When I returned to the room, my arms full of bread and fruit and near enough anything that could be eaten cold, my energy was suddenly stripped from me. I was staring into the faces of three hopeless people.

My smile faded. ‘What’s this?’

The three of them turned and glanced at each other. They looked like they wanted to say something, but were perhaps too afraid.

That was when I knew things were really bad.

Rina looked at me, those big, glassy blue eyes of hers wide and terrified.

‘Is it really worth it, Simeon?’ she asked, looking as if she dreaded having to speak every word.

‘What?' For a moment I was confused. 'Of course it’s worth it,’ I insisted, suddenly scared.

‘We all kind of feel the same,’ Tim interjected. ‘What’s the use in getting to Europe when there are still so many Dreamer colonies over here? Why don’t we just stay in Chicago for a bit?’

‘Well you do that then!’ I snapped, bitterness overflowing from my mouth, shocking everyone, even myself. ‘You go back to Mexico, Jake! Rina, you run along back to your Oregon friends. And you stay here in fucking Chicago, Tim! I don’t get that choice. My base was invaded. Everyone I know is either dead, locked up, or on the run like we are!’

They were stunned into silence. Eventually, kind-hearted Rina, the warmest, most loving person I had ever met, spoke out.

‘They’ll have gone somewhere else,’ she said. ‘They won’t all be in trouble. They’ll have gone to LA, or Arizona, or Oregon, or maybe even Jake’s base in north Mexico. What they won’t be doing is what we’re doing.’

I hated arguing with a person like her, but sometimes you had to fight if you wanted to get anywhere in life.

‘I don’t get it,’ I said, my anger waning but still there. ‘You’re all Dreamers. And what I have is a dream: a dream to get to Europe. And I’m simply chasing that dream. Is that so bad?’
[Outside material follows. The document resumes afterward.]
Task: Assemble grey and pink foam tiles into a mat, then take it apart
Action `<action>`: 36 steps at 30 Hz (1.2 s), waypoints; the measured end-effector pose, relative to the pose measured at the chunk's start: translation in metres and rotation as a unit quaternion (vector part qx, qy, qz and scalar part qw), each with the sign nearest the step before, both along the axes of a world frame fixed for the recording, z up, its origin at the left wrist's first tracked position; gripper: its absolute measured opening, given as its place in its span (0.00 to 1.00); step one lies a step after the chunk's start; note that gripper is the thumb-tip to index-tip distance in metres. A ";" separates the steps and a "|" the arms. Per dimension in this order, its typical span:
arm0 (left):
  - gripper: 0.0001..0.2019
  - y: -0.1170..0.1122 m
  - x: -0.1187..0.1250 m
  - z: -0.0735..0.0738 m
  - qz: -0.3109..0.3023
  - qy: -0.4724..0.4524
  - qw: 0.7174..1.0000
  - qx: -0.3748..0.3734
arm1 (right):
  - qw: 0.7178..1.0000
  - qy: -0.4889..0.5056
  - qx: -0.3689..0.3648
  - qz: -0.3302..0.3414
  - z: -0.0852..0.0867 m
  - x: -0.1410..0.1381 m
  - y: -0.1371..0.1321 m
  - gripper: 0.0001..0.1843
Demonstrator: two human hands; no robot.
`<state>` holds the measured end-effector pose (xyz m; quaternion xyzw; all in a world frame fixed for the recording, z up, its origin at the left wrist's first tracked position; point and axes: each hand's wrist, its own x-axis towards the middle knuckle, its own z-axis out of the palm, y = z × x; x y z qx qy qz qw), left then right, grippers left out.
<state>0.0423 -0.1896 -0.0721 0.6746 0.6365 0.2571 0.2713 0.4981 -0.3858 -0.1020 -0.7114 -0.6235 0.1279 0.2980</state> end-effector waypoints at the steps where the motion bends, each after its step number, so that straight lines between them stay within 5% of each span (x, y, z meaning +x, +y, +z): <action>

‘You’re chasing shadows, Simeon!’ Jake cried. ‘You’re running after this dream, but you’re never gonna catch up with it!’

I looked at them all in disgust. How could they?

‘If we stay here,’ I explained, my voice low as I forced it to stay calm, ‘we’ll all be Operated on one day, whether it’s now or in ten years time. And I won’t live my life fearing that. At least if we head over to Europe we stand a chance. The Institution is one thing: we all have one more chance left. A guaranteed Operation is entirely different. And I won’t risk it. But at the same time, I won’t let it scare me into silencing my own dreams and living a life in the shadows. I’m going to Europe, even if none of you are coming with me.’

I strode out, and heard whisperings spring up behind me. Right now, I didn’t care what they were saying. I just had to get away.
♠ ♠ ♠
'love was the most beautiful thing in a world so drenched in hate.' - I think that's my third favourite Dreamer line of all time. (Well, of the things I've written so far.)